Updated: Mar 10, 2022
TPAs are Making Inroads with Advisors
Are you doing more business with – and through – third party administrators? If so, you’re not alone.
Advisors participating in the nation’s retirement plan advisor convention brought a lot to the sessions, networking, and – once again, shared valuable insights via an exciting new medium: the NAPA 401(k) SUMMIT Insider.
A new question this year had to do with third-party administrator relationships, specifically what percentage of their new business was sold with a TPA.
Of course, the “third-party” harkens back to a realization that these firms, as with recordkeepers generally, provide services to a plan sponsor that plan sponsors once did for themselves. Things have grown significantly more complicated over the years, though, and today TPAs not only keep up with participant accounts, they can be an invaluable resource to plan sponsors – and advisors – on issues like regulatory compliance and plan design.
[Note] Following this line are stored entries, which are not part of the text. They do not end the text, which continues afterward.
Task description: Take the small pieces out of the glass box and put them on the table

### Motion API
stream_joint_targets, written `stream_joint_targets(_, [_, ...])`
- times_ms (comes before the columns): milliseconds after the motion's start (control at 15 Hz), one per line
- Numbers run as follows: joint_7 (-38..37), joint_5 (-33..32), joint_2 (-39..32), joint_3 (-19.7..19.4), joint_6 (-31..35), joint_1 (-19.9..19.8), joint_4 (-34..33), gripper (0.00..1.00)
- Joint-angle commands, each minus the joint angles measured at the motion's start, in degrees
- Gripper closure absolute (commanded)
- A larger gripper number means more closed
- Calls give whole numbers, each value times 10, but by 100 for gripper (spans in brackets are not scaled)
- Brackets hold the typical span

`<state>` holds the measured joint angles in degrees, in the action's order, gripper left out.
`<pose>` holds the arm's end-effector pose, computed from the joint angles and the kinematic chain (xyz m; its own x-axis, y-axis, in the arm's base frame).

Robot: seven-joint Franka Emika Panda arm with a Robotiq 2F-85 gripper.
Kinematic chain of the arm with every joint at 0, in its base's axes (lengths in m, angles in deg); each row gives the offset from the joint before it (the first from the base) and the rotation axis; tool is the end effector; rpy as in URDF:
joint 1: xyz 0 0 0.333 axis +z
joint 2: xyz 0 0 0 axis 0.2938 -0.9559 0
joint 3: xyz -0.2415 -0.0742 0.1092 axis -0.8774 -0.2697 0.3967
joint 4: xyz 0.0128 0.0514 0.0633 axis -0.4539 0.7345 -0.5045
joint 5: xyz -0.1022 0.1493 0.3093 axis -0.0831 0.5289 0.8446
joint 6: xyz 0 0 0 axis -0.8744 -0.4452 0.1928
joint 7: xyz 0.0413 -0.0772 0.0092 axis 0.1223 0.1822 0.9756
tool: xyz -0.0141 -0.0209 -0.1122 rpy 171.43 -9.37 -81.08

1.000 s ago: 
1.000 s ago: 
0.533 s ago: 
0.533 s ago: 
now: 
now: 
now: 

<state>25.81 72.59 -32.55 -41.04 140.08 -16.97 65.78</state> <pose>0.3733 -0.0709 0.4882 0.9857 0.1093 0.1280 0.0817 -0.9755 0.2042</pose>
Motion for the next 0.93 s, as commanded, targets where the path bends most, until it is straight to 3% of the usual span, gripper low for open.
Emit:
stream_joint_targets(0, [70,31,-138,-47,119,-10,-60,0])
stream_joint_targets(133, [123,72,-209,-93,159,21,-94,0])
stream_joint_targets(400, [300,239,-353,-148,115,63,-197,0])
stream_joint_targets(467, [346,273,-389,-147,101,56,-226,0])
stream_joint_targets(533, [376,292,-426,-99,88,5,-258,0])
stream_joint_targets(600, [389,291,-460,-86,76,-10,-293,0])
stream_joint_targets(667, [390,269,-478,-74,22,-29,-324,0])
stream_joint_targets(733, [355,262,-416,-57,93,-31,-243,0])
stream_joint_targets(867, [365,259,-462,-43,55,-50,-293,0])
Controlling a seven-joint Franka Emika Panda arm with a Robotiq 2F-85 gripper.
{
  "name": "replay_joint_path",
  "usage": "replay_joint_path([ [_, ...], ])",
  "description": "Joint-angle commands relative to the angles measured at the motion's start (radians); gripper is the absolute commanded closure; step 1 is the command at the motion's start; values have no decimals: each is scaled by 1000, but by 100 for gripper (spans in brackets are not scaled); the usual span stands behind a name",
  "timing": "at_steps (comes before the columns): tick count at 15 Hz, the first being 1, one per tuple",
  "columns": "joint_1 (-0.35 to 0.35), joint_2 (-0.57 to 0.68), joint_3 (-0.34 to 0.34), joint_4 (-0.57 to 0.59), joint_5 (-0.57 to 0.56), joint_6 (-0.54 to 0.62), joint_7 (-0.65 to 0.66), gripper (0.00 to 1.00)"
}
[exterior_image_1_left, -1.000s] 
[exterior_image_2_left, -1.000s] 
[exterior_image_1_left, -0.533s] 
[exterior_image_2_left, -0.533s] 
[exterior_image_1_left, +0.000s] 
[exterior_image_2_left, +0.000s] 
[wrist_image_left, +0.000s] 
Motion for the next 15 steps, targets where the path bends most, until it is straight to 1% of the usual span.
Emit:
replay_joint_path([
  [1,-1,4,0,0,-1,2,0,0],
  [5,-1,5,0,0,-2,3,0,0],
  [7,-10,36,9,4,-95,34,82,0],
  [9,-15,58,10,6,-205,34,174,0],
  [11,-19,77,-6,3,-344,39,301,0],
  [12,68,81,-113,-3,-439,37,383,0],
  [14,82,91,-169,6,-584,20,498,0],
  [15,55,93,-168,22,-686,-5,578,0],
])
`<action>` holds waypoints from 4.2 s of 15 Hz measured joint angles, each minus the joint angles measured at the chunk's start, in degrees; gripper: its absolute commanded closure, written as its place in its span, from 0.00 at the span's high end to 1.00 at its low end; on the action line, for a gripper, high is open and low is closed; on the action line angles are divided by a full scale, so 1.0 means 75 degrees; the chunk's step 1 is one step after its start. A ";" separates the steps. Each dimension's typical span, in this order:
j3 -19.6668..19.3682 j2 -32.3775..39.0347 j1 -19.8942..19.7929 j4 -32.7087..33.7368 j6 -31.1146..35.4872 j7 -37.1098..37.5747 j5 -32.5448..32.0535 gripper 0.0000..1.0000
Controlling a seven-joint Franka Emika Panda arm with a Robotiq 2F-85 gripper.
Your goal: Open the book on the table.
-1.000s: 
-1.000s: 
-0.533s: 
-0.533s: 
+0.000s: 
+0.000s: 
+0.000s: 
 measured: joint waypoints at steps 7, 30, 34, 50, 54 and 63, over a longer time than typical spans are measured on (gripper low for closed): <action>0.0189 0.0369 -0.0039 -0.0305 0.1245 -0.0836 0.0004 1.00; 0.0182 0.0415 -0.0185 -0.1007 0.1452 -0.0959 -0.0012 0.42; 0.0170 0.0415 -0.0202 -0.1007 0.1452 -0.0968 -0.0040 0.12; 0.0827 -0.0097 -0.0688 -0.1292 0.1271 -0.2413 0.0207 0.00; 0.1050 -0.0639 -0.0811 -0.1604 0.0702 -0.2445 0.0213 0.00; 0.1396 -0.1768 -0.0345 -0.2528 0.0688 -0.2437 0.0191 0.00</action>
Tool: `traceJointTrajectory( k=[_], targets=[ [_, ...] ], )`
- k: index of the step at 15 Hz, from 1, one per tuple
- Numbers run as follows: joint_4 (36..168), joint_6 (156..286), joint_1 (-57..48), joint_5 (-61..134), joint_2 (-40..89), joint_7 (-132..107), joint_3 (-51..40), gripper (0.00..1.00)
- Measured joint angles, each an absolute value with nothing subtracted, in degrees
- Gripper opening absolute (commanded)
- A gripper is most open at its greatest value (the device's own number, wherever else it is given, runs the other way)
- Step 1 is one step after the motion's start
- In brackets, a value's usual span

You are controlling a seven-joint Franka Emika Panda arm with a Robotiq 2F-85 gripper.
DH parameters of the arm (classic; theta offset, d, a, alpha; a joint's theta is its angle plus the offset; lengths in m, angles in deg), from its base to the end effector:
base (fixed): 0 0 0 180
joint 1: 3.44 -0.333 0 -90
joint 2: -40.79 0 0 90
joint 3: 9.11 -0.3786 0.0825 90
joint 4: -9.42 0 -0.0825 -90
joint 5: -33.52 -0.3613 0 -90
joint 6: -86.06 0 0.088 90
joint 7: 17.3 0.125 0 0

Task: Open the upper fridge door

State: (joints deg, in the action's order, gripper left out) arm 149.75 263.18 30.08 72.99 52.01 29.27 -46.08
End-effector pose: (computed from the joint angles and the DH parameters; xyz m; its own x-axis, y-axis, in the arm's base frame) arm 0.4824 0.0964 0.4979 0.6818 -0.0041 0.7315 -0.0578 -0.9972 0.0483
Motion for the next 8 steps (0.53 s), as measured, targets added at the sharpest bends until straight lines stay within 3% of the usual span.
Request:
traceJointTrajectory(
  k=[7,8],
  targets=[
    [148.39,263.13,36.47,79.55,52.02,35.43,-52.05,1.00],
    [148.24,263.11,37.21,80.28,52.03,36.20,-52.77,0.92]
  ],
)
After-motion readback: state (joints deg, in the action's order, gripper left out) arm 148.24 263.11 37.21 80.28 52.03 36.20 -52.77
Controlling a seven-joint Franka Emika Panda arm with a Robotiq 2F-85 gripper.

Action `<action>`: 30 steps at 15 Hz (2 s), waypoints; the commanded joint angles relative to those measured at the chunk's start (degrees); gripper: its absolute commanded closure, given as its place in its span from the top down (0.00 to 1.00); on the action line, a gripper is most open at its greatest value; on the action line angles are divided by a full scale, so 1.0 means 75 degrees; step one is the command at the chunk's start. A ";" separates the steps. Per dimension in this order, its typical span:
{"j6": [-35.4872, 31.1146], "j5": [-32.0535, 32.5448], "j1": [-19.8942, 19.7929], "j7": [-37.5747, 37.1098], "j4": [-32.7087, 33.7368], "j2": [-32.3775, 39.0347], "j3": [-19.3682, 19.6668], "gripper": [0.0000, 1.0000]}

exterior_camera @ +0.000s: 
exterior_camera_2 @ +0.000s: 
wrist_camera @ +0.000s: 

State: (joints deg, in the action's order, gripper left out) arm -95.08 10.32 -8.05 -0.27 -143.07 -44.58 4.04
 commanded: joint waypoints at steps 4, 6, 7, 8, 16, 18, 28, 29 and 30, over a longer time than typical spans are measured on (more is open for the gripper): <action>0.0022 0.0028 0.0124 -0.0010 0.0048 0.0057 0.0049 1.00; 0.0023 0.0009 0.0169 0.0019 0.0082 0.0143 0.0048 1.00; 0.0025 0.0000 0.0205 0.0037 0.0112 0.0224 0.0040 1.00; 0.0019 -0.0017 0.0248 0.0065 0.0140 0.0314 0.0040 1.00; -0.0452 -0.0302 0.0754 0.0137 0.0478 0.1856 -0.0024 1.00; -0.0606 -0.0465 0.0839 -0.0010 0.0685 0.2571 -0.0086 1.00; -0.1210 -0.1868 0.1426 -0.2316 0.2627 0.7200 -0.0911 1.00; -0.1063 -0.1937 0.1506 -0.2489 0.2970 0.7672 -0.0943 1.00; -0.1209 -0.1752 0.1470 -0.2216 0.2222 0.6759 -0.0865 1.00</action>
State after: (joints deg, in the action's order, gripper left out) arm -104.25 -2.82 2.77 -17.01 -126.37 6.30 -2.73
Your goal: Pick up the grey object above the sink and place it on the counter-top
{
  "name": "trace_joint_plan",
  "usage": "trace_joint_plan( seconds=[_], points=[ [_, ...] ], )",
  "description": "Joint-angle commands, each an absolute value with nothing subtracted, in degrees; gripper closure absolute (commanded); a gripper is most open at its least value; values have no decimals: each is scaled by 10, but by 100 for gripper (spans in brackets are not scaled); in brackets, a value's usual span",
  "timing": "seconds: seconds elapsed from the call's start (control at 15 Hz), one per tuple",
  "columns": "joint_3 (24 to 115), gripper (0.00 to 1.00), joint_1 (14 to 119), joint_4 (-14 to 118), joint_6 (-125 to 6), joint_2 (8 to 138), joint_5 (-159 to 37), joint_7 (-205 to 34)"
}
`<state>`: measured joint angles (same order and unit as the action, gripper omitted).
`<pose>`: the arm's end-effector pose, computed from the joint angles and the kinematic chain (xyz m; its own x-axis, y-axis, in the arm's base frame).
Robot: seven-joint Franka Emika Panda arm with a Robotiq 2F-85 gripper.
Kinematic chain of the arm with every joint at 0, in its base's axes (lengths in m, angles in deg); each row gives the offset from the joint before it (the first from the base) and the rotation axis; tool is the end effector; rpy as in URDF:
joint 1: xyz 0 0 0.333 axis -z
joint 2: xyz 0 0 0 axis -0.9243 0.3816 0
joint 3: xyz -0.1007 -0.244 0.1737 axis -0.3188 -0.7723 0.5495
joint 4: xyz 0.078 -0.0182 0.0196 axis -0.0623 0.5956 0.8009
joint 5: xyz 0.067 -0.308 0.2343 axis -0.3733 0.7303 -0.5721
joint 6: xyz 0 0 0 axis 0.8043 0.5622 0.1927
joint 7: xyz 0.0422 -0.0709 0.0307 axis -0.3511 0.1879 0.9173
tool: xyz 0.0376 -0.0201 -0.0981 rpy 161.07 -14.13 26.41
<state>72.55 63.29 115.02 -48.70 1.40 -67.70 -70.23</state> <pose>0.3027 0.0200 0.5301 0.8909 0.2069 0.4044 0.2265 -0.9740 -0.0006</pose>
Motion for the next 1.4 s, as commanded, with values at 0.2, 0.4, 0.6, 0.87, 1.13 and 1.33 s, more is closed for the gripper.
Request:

We’re talking about an extraordinarily extensive list of services, including amending and restating plan documents; preparing employer and employee benefit statements; assisting in processing all types of distributions from the plan; preparing loan paperwork for plan participants; testing the plan each year to gauge its compliance with all IRS non-discrimination requirements, as well as plan and participant contribution limits; allocation of employer contributions and forfeitures; calculating participant's vested percentages; and preparing annual returns and reports required by IRS, DOL or other government agencies.
A TPA can be a plan advisor’s best friend. But it’s important to understand the various types of TPAs and how to best leverage them depending on the plan profile and size.
Roughly a third (35%) of this year’s respondents sold more than half of their new business with these partnerships, and nearly one-in-ten (8%) have relied on these relationships for 100% of their new business.
But as you can see from this chart, the results were quite varied.
And yes, while those primarily focused on plans with less than $5 million in assets were significantly more likely to do 100% of their sales via TPAs (they were more than half that group), they didn’t have a monopoly on that level of commitment. Roughly 10% of the advisor respondents that did at least 90% of their business with/through TPAs focused on plans with at least $250 million in assets.